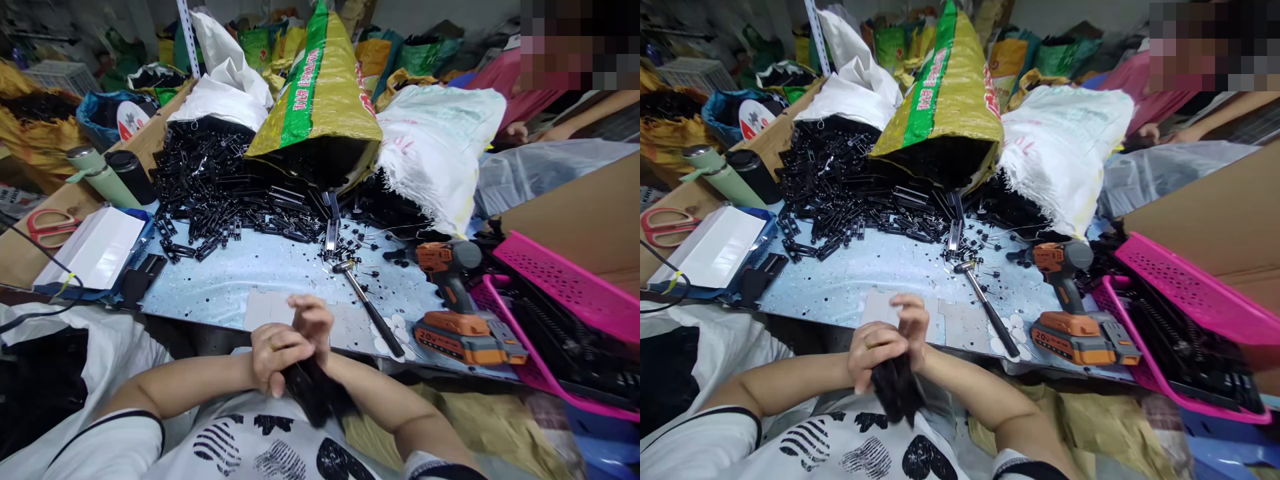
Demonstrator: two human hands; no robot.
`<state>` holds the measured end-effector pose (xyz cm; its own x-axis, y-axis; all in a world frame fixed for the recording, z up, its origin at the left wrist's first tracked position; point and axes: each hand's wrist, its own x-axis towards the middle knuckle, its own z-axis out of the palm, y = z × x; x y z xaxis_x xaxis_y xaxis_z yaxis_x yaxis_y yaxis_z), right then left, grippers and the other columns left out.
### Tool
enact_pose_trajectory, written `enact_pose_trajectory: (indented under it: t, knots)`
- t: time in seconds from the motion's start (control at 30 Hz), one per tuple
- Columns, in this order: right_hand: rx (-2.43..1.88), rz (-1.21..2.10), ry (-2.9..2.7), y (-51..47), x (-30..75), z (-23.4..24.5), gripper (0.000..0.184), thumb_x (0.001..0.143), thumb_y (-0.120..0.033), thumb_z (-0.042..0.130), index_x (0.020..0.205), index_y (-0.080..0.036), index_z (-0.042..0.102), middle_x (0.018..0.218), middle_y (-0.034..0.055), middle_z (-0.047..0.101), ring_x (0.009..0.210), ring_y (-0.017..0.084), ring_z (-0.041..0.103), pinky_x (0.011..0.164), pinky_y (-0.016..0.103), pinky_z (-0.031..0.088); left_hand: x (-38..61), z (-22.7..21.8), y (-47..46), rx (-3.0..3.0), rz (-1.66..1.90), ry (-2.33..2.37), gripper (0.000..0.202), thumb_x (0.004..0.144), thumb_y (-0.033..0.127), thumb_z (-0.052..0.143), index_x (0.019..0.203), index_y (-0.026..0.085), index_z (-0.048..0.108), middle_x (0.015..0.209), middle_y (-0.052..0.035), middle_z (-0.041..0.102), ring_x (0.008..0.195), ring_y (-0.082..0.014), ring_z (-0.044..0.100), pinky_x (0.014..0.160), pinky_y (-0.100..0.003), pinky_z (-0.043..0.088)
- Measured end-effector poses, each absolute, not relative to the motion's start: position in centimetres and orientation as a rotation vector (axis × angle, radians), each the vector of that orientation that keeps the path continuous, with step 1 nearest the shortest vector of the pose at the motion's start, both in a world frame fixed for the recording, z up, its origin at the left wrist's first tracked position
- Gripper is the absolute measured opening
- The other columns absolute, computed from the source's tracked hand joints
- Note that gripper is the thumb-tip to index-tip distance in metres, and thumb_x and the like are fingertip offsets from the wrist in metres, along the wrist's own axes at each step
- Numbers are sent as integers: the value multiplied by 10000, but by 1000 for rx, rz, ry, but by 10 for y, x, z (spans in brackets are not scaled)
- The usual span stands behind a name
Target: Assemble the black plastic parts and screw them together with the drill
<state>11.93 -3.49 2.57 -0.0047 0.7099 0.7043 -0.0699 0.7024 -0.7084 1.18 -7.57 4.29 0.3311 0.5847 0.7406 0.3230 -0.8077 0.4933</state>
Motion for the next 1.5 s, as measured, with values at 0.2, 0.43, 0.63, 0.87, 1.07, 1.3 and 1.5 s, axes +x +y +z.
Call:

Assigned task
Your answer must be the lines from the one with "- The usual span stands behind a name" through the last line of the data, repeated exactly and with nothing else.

Result below
- The usual span stands behind a name
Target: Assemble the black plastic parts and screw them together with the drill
<state>11.93 -3.49 2.57 -0.0047 0.7099 0.7043 -0.0699 0.7024 -0.7084 1.18 -7.57 4.29 0.3311 0.5847 0.7406 0.3230 -0.8077 0.4933</state>
Motion for the next 1.5 s, as measured, with values at 0.2, 0.43, 0.63, 0.87, 1.07, 1.3 and 1.5 s, axes +x +y +z.
Call:

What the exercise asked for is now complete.